__Data records__:
----------

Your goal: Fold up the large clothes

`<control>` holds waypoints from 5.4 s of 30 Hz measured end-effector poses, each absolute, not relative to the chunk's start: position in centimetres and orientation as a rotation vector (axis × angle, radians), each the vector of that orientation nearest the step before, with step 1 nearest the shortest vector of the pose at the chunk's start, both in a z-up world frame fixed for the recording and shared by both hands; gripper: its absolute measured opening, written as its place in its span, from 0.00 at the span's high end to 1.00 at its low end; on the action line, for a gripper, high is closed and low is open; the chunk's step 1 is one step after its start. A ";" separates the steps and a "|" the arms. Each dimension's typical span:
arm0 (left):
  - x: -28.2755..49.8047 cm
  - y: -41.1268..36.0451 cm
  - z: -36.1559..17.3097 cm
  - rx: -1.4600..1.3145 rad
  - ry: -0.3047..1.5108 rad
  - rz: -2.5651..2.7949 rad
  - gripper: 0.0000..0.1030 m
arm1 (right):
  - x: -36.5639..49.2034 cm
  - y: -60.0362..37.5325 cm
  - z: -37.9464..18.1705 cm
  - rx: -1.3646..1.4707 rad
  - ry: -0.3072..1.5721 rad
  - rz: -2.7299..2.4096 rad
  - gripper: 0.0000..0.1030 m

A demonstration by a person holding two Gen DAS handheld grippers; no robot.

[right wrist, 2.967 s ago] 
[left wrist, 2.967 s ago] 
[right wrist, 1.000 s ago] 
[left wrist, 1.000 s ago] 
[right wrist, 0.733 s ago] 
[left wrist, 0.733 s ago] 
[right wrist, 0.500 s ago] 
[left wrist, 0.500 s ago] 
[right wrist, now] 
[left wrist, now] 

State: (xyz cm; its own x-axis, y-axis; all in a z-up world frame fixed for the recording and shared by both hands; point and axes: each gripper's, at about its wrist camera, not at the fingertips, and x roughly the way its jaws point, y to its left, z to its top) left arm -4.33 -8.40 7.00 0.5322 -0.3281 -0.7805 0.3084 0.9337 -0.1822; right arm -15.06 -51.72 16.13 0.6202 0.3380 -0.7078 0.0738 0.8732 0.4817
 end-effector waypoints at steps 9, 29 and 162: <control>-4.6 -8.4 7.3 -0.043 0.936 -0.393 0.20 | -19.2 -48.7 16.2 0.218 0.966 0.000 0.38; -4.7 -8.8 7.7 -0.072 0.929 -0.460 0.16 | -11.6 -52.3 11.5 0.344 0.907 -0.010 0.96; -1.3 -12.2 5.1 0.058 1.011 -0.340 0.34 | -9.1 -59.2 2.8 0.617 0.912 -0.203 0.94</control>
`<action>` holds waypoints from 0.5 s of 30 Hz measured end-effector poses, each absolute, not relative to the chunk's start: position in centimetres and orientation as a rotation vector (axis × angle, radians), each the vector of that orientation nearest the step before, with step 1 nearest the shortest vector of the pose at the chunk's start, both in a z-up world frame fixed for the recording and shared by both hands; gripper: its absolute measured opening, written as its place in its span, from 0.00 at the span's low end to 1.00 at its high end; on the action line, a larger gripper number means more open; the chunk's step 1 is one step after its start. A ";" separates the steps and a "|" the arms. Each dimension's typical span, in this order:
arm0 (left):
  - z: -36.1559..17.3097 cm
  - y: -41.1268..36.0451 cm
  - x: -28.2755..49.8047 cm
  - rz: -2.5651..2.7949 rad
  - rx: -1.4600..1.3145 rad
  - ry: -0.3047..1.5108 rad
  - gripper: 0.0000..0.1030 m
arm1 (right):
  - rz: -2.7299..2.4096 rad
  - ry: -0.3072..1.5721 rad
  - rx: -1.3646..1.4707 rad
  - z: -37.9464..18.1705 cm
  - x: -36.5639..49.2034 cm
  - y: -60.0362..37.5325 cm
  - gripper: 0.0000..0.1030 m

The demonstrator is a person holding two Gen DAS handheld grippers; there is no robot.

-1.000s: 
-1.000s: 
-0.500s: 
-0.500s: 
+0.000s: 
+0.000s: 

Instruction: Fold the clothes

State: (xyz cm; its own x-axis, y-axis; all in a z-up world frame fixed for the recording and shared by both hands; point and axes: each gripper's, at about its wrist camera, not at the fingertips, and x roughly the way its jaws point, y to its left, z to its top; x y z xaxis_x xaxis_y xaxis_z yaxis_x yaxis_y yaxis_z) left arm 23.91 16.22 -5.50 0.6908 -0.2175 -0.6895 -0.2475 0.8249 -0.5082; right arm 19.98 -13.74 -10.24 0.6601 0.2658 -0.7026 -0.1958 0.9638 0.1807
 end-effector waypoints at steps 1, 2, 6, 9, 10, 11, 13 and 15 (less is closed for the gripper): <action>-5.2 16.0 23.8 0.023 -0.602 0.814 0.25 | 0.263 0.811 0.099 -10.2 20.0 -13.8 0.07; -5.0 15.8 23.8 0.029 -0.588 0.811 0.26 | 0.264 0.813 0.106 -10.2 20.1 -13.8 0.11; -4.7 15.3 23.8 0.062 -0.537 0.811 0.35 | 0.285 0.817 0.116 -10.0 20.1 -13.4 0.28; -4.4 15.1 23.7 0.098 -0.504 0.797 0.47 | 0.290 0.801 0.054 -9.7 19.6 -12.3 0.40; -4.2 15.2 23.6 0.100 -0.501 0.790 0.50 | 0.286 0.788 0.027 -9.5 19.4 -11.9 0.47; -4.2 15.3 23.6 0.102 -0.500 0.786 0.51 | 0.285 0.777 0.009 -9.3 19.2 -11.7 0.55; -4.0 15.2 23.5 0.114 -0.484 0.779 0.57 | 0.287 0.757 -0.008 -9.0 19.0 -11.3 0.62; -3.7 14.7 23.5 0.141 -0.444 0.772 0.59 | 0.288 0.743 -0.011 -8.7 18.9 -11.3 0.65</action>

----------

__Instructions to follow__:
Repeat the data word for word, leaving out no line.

__Answer section__:
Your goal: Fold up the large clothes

`<control>` holds waypoints from 5.4 s of 30 Hz measured end-effector poses, each absolute, not relative to the chunk's start: position in centimetres and orientation as a rotation vector (axis × angle, radians), each the vector of that orientation nearest the step before, with step 1 nearest the shortest vector of the pose at the chunk's start, both in a z-up world frame fixed for the recording and shared by both hands; gripper: its absolute measured opening, written as its place in its span, from 0.00 at the span's high end to 1.00 at its low end; on the action line, for a gripper, high is closed and low is open; the chunk's step 1 is one step after its start. A ";" separates the steps and a "|" the arms. Each dimension's typical span:
arm0 (left):
  - x: -28.2755..49.8047 cm
  - y: -41.1268..36.0451 cm
  - z: -36.1559..17.3097 cm
  - rx: -1.4600..1.3145 rad
  - ry: -0.3047..1.5108 rad
  - rz: -2.5651..2.7949 rad
  - gripper: 0.0000..0.1030 m
arm1 (right):
  - x: -36.5639..49.2034 cm
  - y: -60.0362..37.5325 cm
  - z: -37.9464..18.1705 cm
  - rx: -1.3646..1.4707 rad
  - ry: -0.3072..1.5721 rad
  - rz: -2.7299..2.4096 rad
  - gripper: 0.0000..0.1030 m

A demonstration by a person holding two Gen DAS handheld grippers; no robot.

[right wrist, 2.967 s ago] 
[left wrist, 2.967 s ago] 
[right wrist, 1.000 s ago] 
[left wrist, 1.000 s ago] 
[right wrist, 0.733 s ago] 
[left wrist, 0.733 s ago] 
[right wrist, 0.500 s ago] 
[left wrist, 0.500 s ago] 
[right wrist, now] 
[left wrist, now] 

State: (xyz cm; its own x-axis, y-axis; all in a z-up world frame fixed for the recording and shared by both hands; point and axes: each gripper's, at about its wrist camera, not at the fingertips, and x roughly the way its jaws point, y to its left, z to its top) left arm -4.33 -8.40 7.00 0.5322 -0.3281 -0.7805 0.3084 0.9337 -0.1822; right arm -15.06 -51.72 16.13 0.6202 0.3380 -0.7078 0.0738 0.8732 0.4817
 end-effector waypoints at steps 9, 29 and 162: <control>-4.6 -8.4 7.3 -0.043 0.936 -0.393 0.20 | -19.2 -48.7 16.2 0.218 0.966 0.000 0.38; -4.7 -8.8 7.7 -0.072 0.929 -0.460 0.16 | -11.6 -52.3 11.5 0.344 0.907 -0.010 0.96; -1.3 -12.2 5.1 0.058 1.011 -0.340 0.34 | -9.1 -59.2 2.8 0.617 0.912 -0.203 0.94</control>
`<action>` holds waypoints from 0.5 s of 30 Hz measured end-effector poses, each absolute, not relative to the chunk's start: position in centimetres and orientation as a rotation vector (axis × angle, radians), each the vector of that orientation nearest the step before, with step 1 nearest the shortest vector of the pose at the chunk's start, both in a z-up world frame fixed for the recording and shared by both hands; gripper: its absolute measured opening, written as its place in its span, from 0.00 at the span's low end to 1.00 at its high end; on the action line, a larger gripper number means more open; the chunk's step 1 is one step after its start. A ";" separates the steps and a "|" the arms. Each dimension's typical span, in this order:
arm0 (left):
  - z: -36.1559..17.3097 cm
  - y: -41.1268..36.0451 cm
  - x: -28.2755..49.8047 cm
  - rz: -2.5651..2.7949 rad
  - rx: -1.4600..1.3145 rad
  - ry: -0.3047..1.5108 rad
  - gripper: 0.0000..0.1030 m
arm1 (right):
  - rz: -2.7299..2.4096 rad
  - ry: -0.3072..1.5721 rad
  - rx: -1.3646..1.4707 rad
  - z: -37.9464..18.1705 cm
  - x: -36.5639..49.2034 cm
  - y: -60.0362..37.5325 cm
  - gripper: 0.0000..0.1030 m

The demonstrator is a person holding two Gen DAS handheld grippers; there is no robot.

-1.000s: 
-1.000s: 
-0.500s: 
-0.500s: 
+0.000s: 
+0.000s: 

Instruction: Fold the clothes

State: (xyz cm; its own x-axis, y-axis; all in a z-up world frame fixed for the recording and shared by both hands; point and axes: each gripper's, at about its wrist camera, not at the fingertips, and x roughly the way its jaws point, y to its left, z to its top; x y z xaxis_x xaxis_y xaxis_z yaxis_x yaxis_y yaxis_z) left arm 23.91 16.22 -5.50 0.6908 -0.2175 -0.6895 -0.2475 0.8249 -0.5082; right arm 19.98 -13.74 -10.24 0.6601 0.2658 -0.7026 -0.1958 0.9638 0.1807
 end-effector waypoints at steps 1, 2, 6, 9, 10, 11, 13 and 15 (less is closed for the gripper): <action>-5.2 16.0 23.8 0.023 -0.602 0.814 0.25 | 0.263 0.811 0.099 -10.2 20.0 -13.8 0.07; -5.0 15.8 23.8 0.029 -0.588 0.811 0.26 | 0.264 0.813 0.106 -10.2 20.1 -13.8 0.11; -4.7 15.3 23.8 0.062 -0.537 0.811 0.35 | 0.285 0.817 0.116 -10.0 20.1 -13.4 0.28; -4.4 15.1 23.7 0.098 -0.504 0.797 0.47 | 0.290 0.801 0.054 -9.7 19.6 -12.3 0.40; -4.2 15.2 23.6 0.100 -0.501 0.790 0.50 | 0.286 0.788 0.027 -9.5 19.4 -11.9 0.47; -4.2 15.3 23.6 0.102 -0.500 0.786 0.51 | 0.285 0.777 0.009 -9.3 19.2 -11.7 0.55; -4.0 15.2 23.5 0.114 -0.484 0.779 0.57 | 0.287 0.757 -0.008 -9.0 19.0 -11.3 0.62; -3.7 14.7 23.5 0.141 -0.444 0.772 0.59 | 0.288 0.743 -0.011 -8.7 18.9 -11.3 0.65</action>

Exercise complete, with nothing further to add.